I pazienti avevano un ampio volume ischemico centrale, definito come un punteggio di scansione TC precoce dell’Alberta Stroke Program da 3 a 5 (intervallo da 0 a 10, con punteggi inferiori che indicano un infarto più ampio) o un ampio volume ischemico centrale. di almeno 50 ml in perfusione TC o RM pesata in diffusione.
I pazienti sono stati assegnati in un rapporto 1:1 alla trombectomia endovascolare più cure mediche o alle sole cure mediche. L’outcome primario era il punteggio della scala Rankin modificata a 90 giorni (intervallo da 0 a 6, con punteggi più alti che indicavano una maggiore disabilità). L’indipendenza funzionale era un risultato secondario.
Risultati
Lo studio è stato interrotto anticipatamente a causa della sua efficacia ; 178 pazienti erano stati assegnati al gruppo della trombectomia e 174 al gruppo delle cure mediche.
L’odds ratio generalizzato per un cambiamento nella distribuzione dei punteggi della scala Rankin modificata verso risultati migliori a favore della trombectomia era 1,51 (intervallo di confidenza al 95% [CI], da 1,20 a 1,89; P < 0,001).
Il 20% dei pazienti nel gruppo della trombectomia e il 7% nel gruppo dell’assistenza medica avevano indipendenza funzionale (rischio relativo, 2,97; IC al 95%, da 1,60 a 5,51).
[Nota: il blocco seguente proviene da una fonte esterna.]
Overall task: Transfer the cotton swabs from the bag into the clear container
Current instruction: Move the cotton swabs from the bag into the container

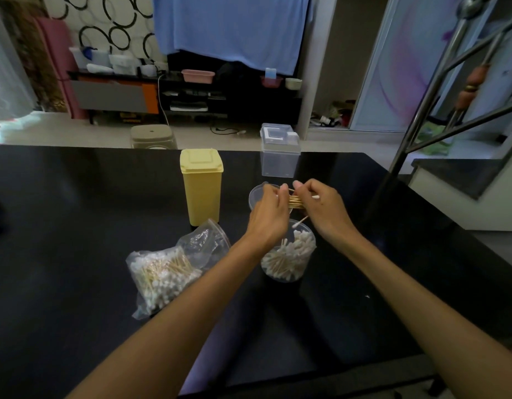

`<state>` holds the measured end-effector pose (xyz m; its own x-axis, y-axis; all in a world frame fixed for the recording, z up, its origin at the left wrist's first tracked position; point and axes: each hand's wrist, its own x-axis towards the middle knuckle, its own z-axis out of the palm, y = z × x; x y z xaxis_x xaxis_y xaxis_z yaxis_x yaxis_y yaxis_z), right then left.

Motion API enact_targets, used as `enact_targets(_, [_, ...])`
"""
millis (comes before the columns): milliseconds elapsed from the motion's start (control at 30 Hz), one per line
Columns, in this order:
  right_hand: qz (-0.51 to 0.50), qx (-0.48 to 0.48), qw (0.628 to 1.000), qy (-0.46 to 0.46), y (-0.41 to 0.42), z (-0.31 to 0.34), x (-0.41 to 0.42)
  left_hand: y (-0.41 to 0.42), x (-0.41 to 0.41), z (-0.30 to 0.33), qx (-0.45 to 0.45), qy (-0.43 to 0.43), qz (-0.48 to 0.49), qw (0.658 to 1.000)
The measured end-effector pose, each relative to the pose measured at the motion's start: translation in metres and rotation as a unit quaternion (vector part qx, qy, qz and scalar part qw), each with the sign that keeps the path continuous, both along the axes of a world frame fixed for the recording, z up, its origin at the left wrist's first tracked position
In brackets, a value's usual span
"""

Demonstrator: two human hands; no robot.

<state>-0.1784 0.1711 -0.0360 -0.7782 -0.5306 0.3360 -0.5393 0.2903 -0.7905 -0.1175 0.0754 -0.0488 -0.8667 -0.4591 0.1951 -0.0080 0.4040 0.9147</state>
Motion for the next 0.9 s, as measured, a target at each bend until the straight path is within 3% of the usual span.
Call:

La mortalità era simile nei due gruppi.
Nel gruppo trombectomia, si sono verificate complicazioni nel sito di accesso arterioso in 5 pazienti, dissezione in 10, perforazione di vasi cerebrali in 7 e vasospasmo transitorio in 11. Emorragia intracranica sintomatica si è verificata in 1 paziente nel gruppo trombectomia e in 2 nel gruppo sottoposto a cure mediche.
Figura : Distribuzione dei punteggi sulla scala Rankin modificata a 90 giorni (popolazione intention-to-treat). Un punteggio pari a 0 sulla scala Rankin modificata indica assenza di sintomi; un punteggio pari a 1, nessuna disabilità clinicamente significativa (i pazienti possono svolgere le consuete attività lavorative, ricreative e scolastiche); un punteggio pari a 2, disabilità lieve (i pazienti sono in grado di prendersi cura dei propri affari senza assistenza, ma non possono svolgere tutte le attività di cui sopra); un punteggio pari a 3, disabilità moderata (i pazienti necessitano di assistenza ma possono camminare senza assistenza); un punteggio pari a 4, disabilità moderatamente grave; un punteggio pari a 5, disabilità grave (i pazienti sono costretti a letto e necessitano di cure costanti); e un punteggio di 6, morte. La somma delle percentuali potrebbe non raggiungere 100 a causa degli arrotondamenti.
Conclusioni
Tra i pazienti con ictus ischemico di grandi dimensioni, la trombectomia endovascolare ha prodotto risultati funzionali migliori rispetto alle cure mediche, ma è stata associata a complicanze vascolari. Le emorragie cerebrali erano rare in entrambi i gruppi.
Messaggio finale Tra i pazienti in Nord America, Europa, Australia e Nuova Zelanda con ictus ischemico acuto dovuto all’occlusione prossimale dei grandi vasi e con un nucleo ischemico di grandi dimensioni, la trombectomia endovascolare in aggiunta alle cure mediche standard ha portato a risultati funzionali migliori. oltre alle sole cure mediche. La trombectomia è stata associata a complicanze vascolari della procedura. |
(Finanziato da Stryker Neurovascolare; numero SELECT2 ClinicalTrials.gov, NCT03876457. si apre in una nuova scheda.)